What you have to do
Find the lines below that contain the string "instances". Copy each one.

[Items from a data source]
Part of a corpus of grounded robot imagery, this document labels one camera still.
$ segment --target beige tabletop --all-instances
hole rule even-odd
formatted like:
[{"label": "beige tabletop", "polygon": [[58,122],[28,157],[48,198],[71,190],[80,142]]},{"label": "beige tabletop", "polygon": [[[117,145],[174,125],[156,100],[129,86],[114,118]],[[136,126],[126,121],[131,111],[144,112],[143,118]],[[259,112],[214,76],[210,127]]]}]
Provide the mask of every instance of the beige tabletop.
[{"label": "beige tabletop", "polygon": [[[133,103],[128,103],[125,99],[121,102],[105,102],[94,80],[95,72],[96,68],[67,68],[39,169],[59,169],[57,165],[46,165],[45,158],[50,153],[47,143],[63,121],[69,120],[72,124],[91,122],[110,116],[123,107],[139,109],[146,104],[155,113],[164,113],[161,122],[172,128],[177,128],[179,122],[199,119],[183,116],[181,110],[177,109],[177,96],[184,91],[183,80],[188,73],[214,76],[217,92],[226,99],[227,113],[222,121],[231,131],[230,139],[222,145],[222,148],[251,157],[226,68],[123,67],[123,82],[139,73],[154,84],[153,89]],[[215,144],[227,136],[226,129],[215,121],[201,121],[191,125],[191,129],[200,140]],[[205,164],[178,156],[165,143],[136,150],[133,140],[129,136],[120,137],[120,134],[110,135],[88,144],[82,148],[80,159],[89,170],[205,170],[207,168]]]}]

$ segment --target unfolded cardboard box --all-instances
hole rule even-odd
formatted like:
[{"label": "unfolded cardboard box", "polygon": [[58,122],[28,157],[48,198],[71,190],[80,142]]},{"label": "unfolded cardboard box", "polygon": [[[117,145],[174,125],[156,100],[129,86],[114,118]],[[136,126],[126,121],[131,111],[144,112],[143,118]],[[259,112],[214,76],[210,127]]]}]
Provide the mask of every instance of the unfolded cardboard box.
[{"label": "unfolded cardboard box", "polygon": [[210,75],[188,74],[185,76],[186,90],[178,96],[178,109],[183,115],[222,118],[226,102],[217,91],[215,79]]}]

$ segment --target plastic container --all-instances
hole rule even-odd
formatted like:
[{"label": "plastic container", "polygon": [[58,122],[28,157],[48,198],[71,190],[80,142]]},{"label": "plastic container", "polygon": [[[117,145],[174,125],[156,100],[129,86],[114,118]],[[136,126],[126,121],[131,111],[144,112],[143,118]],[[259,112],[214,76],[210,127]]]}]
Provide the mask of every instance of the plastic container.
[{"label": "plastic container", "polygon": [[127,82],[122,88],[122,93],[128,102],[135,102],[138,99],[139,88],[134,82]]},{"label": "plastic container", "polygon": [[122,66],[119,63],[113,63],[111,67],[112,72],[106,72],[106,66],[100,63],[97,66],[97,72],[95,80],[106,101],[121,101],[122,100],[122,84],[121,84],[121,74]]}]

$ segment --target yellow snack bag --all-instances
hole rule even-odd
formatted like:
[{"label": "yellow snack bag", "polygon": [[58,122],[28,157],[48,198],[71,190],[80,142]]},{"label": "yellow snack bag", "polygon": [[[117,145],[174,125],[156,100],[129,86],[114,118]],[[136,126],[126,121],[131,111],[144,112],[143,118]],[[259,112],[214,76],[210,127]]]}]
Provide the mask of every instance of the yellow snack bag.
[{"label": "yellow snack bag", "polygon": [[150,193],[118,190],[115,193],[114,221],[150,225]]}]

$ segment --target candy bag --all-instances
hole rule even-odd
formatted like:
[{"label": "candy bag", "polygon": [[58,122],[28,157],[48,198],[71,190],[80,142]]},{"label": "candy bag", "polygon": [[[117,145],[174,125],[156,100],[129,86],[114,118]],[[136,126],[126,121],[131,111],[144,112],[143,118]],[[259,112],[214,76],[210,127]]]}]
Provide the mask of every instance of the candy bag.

Result below
$ segment --target beige tabletop --all-instances
$ segment --target unfolded cardboard box --all-instances
$ segment --target plastic container --all-instances
$ segment --target yellow snack bag --all-instances
$ segment --target candy bag --all-instances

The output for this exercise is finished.